# Problem statement:
In the material below, transcribe every line from the first through the line holding "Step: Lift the", exactly, and stop after that line.

((

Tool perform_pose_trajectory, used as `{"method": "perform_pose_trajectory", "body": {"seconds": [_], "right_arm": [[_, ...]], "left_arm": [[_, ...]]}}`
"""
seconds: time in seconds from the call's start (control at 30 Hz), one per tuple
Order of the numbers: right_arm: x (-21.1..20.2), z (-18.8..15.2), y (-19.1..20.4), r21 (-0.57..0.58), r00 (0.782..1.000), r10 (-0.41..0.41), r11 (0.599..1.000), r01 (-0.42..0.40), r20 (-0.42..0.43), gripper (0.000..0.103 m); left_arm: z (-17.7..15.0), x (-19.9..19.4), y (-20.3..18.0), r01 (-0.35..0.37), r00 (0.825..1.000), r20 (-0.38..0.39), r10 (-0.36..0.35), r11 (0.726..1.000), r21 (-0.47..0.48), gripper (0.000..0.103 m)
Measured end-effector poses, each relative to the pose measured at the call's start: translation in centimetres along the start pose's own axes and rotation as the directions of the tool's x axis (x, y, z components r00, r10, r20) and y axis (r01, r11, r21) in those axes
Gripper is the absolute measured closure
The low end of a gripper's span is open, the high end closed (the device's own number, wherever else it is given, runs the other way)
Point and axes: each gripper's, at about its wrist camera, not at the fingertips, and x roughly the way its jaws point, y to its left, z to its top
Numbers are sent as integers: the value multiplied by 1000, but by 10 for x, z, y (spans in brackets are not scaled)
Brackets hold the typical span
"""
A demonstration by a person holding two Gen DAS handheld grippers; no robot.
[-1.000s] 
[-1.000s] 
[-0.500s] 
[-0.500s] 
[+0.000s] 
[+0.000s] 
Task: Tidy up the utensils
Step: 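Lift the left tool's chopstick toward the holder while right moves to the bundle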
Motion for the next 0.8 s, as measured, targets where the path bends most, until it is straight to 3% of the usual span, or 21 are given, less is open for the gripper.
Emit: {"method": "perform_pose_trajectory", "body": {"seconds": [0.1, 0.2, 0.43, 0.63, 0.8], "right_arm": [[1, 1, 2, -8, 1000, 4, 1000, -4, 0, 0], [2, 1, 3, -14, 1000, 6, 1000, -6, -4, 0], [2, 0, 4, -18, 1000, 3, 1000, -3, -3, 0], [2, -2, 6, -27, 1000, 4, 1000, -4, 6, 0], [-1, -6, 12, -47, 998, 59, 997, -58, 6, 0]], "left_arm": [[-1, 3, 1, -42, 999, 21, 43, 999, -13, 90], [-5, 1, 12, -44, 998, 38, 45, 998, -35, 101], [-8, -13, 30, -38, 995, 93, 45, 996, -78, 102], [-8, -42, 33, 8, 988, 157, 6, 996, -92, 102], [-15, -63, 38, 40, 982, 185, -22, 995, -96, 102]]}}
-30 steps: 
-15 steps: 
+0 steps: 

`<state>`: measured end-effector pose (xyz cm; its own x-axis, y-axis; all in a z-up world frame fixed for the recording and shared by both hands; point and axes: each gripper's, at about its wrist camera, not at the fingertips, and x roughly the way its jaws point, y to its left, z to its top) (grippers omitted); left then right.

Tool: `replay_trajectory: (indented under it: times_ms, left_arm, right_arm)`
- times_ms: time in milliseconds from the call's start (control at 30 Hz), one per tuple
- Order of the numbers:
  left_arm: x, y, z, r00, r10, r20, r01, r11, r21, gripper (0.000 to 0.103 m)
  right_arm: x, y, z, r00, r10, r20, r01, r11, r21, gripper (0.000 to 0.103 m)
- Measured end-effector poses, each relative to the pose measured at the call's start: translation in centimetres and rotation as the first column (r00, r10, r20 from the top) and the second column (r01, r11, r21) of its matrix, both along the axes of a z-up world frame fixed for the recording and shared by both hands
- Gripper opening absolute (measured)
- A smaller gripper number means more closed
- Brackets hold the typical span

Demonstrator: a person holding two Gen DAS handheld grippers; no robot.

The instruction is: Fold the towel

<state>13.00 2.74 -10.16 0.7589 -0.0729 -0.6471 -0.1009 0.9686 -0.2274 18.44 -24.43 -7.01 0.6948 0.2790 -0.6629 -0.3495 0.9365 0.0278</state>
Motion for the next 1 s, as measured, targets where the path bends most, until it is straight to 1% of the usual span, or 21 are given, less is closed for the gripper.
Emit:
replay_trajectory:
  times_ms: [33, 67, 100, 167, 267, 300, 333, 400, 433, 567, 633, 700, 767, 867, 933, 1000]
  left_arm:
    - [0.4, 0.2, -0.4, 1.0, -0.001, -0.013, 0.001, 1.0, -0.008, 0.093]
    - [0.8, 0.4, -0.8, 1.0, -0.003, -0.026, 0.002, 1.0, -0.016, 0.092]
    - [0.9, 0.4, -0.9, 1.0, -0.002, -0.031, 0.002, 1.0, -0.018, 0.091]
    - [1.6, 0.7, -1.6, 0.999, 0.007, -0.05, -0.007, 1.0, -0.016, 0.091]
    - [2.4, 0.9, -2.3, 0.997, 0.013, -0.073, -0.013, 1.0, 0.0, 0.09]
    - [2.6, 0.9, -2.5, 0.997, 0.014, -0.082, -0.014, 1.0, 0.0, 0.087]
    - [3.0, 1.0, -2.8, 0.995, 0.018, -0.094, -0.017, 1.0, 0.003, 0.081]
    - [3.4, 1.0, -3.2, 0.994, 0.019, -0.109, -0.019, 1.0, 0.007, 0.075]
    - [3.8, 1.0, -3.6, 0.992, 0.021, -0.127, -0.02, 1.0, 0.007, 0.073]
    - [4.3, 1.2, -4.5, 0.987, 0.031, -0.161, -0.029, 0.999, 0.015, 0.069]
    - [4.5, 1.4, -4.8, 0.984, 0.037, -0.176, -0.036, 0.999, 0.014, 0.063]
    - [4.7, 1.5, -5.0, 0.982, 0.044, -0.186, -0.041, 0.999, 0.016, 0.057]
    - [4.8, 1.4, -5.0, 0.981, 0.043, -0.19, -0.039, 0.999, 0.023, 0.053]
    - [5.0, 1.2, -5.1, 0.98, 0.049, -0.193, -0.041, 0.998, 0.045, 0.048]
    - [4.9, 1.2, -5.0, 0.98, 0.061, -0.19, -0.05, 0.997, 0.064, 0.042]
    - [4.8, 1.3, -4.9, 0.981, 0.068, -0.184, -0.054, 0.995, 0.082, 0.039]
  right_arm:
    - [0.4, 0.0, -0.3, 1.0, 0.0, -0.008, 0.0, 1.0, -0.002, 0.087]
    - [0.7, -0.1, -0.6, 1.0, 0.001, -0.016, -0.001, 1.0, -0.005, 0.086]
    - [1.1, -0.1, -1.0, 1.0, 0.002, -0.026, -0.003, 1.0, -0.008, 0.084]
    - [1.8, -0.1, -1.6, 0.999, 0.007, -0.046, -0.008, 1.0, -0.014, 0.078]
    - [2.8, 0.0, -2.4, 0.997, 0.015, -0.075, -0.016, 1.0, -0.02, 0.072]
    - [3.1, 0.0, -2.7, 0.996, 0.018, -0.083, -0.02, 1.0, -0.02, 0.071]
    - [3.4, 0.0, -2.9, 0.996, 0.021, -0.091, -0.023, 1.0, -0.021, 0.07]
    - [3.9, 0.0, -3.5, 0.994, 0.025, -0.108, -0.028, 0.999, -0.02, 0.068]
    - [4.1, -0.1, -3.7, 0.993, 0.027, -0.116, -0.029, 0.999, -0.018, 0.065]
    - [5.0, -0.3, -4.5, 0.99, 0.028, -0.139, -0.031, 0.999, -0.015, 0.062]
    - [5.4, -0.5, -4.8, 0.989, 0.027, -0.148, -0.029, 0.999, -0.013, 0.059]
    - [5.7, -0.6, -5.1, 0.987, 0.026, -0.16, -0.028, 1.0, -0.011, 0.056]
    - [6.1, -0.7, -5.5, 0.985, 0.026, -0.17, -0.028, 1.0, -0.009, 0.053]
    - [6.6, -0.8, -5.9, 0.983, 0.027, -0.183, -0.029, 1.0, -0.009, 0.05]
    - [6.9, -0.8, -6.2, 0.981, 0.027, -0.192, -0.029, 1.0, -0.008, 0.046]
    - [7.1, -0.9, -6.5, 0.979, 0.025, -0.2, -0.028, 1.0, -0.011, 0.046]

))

# Written reply:
Tool perform_pose_trajectory, used as `{"method": "perform_pose_trajectory", "body": {"seconds": [_], "right_arm": [[_, ...]], "left_arm": [[_, ...]]}}`
"""
seconds: time in seconds from the call's start (control at 30 Hz), one per tuple
Order of the numbers: right_arm: x (-21.1..20.2), z (-18.8..15.2), y (-19.1..20.4), r21 (-0.57..0.58), r00 (0.782..1.000), r10 (-0.41..0.41), r11 (0.599..1.000), r01 (-0.42..0.40), r20 (-0.42..0.43), gripper (0.000..0.103 m); left_arm: z (-17.7..15.0), x (-19.9..19.4), y (-20.3..18.0), r01 (-0.35..0.37), r00 (0.825..1.000), r20 (-0.38..0.39), r10 (-0.36..0.35), r11 (0.726..1.000), r21 (-0.47..0.48), gripper (0.000..0.103 m)
Measured end-effector poses, each relative to the pose measured at the call's start: translation in centimetres along the start pose's own axes and rotation as the directions of the tool's x axis (x, y, z components r00, r10, r20) and y axis (r01, r11, r21) in those axes
Gripper is the absolute measured closure
The low end of a gripper's span is open, the high end closed (the device's own number, wherever else it is given, runs the other way)
Point and axes: each gripper's, at about its wrist camera, not at the fingertips, and x roughly the way its jaws point, y to its left, z to its top
Numbers are sent as integers: the value multiplied by 1000, but by 10 for x, z, y (spans in brackets are not scaled)
Brackets hold the typical span
"""
A demonstration by a person holding two Gen DAS handheld grippers; no robot.
[-1.000s] 
[-1.000s] 
[-0.500s] 
[-0.500s] 
[+0.000s] 
[+0.000s] 
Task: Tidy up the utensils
Step: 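Lift the left tool's chopstick toward the holder while right moves to the bundle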

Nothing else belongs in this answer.